Aim of the task
Retype everything in the listing, leaving each line exactly as it is.

== Given data ==

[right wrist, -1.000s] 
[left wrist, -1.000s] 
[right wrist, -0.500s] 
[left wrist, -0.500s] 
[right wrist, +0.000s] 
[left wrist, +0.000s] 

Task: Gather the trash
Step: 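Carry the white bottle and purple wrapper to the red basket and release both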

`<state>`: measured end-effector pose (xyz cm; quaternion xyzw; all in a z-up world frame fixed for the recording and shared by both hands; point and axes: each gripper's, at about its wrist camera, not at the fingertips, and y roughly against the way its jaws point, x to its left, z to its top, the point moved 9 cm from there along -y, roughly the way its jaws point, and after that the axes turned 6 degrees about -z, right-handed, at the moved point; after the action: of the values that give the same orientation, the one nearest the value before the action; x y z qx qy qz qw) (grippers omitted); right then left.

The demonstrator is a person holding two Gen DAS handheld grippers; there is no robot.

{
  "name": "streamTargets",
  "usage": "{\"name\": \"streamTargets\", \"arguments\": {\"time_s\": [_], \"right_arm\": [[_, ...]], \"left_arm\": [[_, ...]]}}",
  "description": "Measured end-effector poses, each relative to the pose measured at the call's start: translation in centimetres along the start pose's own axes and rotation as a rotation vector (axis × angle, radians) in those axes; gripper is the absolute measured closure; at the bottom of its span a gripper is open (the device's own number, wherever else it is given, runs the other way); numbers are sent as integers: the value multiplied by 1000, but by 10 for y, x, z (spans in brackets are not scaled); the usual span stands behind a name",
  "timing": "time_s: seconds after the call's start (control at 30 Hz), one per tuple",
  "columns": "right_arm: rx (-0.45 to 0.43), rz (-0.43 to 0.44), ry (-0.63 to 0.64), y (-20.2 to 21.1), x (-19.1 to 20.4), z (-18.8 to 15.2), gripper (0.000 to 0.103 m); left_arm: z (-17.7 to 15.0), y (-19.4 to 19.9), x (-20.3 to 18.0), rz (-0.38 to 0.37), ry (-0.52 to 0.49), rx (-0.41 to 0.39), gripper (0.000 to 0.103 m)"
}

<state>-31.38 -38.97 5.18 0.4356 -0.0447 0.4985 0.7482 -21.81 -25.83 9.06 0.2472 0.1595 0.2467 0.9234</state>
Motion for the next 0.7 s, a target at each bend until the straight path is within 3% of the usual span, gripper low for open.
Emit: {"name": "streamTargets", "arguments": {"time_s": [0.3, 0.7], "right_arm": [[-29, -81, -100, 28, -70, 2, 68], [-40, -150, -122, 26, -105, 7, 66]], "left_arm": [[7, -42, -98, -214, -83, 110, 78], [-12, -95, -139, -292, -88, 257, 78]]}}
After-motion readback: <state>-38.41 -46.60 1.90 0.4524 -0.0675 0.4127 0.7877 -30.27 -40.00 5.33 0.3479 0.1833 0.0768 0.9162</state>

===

Your response
[right wrist, -1.000s] 
[left wrist, -1.000s] 
[right wrist, -0.500s] 
[left wrist, -0.500s] 
[right wrist, +0.000s] 
[left wrist, +0.000s] 

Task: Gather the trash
Step: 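Carry the white bottle and purple wrapper to the red basket and release both
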
`<state>`: measured end-effector pose (xyz cm; quaternion xyzw; all in a z-up world frame fixed for the recording and shared by both hands; point and axes: each gripper's, at about its wrist camera, not at the fingertips, and y roughly against the way its jaws point, x to its left, z to its top, the point moved 9 cm from there along -y, roughly the way its jaws point, and after that the axes turned 6 degrees about -z, right-handed, at the moved point; after the action: of the values that give the same orientation, the one nearest the value before the action; x y z qx qy qz qw) (grippers omitted); right then left.

The demonstrator is a person holding two Gen DAS handheld grippers; there is no robot.

{
  "name": "streamTargets",
  "usage": "{\"name\": \"streamTargets\", \"arguments\": {\"time_s\": [_], \"right_arm\": [[_, ...]], \"left_arm\": [[_, ...]]}}",
  "description": "Measured end-effector poses, each relative to the pose measured at the call's start: translation in centimetres along the start pose's own axes and rotation as a rotation vector (axis × angle, radians) in those axes; gripper is the absolute measured closure; at the bottom of its span a gripper is open (the device's own number, wherever else it is given, runs the other way); numbers are sent as integers: the value multiplied by 1000, but by 10 for y, x, z (spans in brackets are not scaled); the usual span stands behind a name",
  "timing": "time_s: seconds after the call's start (control at 30 Hz), one per tuple",
  "columns": "right_arm: rx (-0.45 to 0.43), rz (-0.43 to 0.44), ry (-0.63 to 0.64), y (-20.2 to 21.1), x (-19.1 to 20.4), z (-18.8 to 15.2), gripper (0.000 to 0.103 m); left_arm: z (-17.7 to 15.0), y (-19.4 to 19.9), x (-20.3 to 18.0), rz (-0.38 to 0.37), ry (-0.52 to 0.49), rx (-0.41 to 0.39), gripper (0.000 to 0.103 m)"
}

<state>-31.38 -38.97 5.18 0.4356 -0.0447 0.4985 0.7482 -21.81 -25.83 9.06 0.2472 0.1595 0.2467 0.9234</state>
Motion for the next 0.7 s, a target at each bend until the straight path is within 3% of the usual span, gripper low for open.
Emit: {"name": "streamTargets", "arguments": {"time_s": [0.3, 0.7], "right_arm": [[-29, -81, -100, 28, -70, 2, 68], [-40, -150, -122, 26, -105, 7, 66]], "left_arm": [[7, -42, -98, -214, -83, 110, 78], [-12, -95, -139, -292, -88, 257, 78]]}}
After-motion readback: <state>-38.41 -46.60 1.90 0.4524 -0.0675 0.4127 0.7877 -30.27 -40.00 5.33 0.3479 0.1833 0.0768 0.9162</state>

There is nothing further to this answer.